Your task. Look below for the line containing "Locate the grey connector". Reproduce it and every line after it exactly, and nothing more.

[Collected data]
[Start of section]
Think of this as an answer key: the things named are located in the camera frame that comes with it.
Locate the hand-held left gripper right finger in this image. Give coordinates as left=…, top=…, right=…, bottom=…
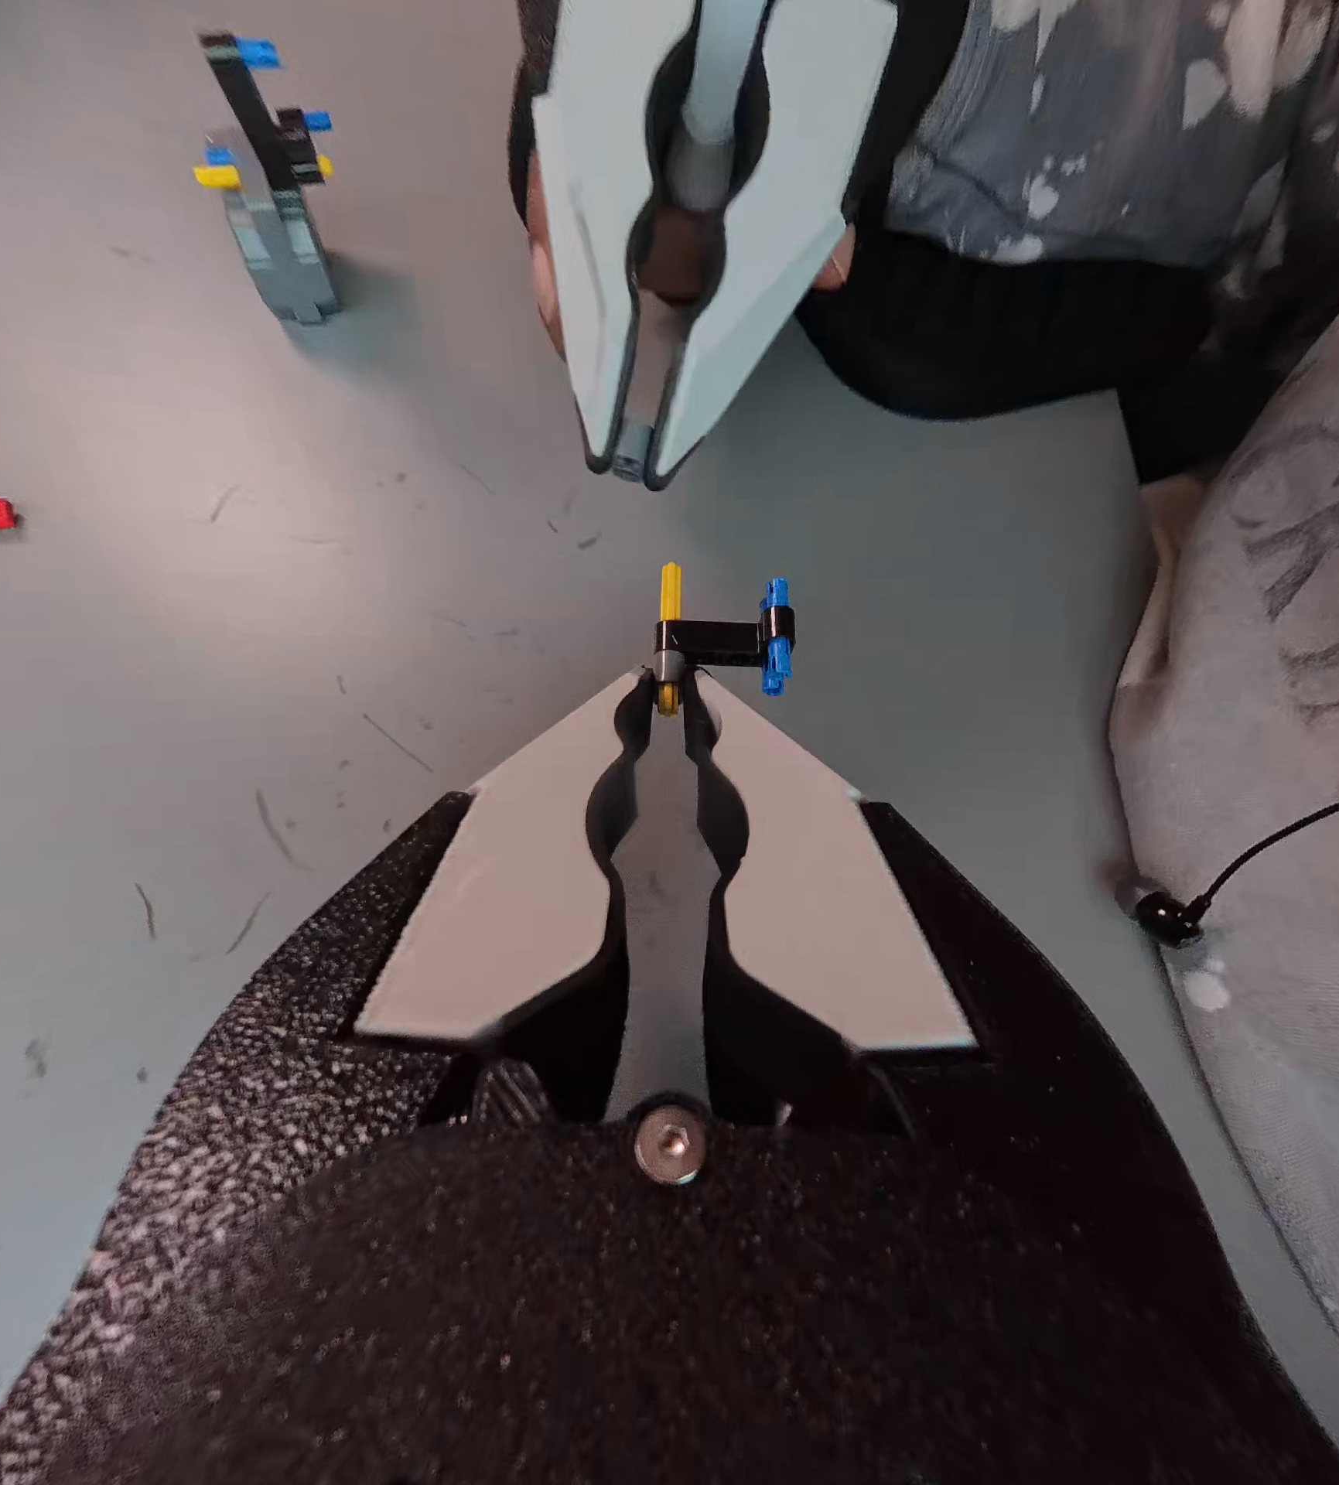
left=679, top=670, right=980, bottom=1054

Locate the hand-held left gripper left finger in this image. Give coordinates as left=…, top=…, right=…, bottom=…
left=354, top=669, right=656, bottom=1043

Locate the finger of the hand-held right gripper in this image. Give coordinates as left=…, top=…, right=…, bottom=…
left=527, top=0, right=696, bottom=475
left=643, top=0, right=898, bottom=492

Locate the grey connector piece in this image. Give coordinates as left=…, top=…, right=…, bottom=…
left=611, top=288, right=688, bottom=480

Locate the black beam toy assembly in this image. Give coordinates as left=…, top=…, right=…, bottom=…
left=654, top=562, right=801, bottom=720

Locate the person's right forearm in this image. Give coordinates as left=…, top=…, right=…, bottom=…
left=883, top=0, right=1339, bottom=316

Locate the grey desk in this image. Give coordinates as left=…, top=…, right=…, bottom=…
left=0, top=0, right=1339, bottom=1485

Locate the person's right hand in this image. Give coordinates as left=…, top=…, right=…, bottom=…
left=521, top=150, right=858, bottom=356

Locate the grey base toy assembly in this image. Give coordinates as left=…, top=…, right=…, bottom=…
left=192, top=31, right=342, bottom=328

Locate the grey patterned hoodie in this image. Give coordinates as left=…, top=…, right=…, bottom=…
left=1107, top=232, right=1339, bottom=1457

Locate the black hoodie cord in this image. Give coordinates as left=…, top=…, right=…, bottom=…
left=1130, top=783, right=1339, bottom=950
[End of section]
Answer to the problem.
Locate the grey connector piece in this image. Give coordinates as left=…, top=…, right=…, bottom=…
left=611, top=288, right=688, bottom=480

Locate the black beam toy assembly in this image. Give coordinates as left=…, top=…, right=…, bottom=…
left=654, top=562, right=801, bottom=720

Locate the person's right forearm in this image. Give coordinates as left=…, top=…, right=…, bottom=…
left=883, top=0, right=1339, bottom=316

Locate the grey desk in this image. Give coordinates as left=…, top=…, right=…, bottom=…
left=0, top=0, right=1339, bottom=1485

Locate the person's right hand in this image. Give coordinates as left=…, top=…, right=…, bottom=…
left=521, top=150, right=858, bottom=356

Locate the grey base toy assembly in this image. Give coordinates as left=…, top=…, right=…, bottom=…
left=192, top=31, right=342, bottom=328

Locate the grey patterned hoodie in this image. Give coordinates as left=…, top=…, right=…, bottom=…
left=1107, top=232, right=1339, bottom=1457

Locate the black hoodie cord in this image. Give coordinates as left=…, top=…, right=…, bottom=…
left=1130, top=783, right=1339, bottom=950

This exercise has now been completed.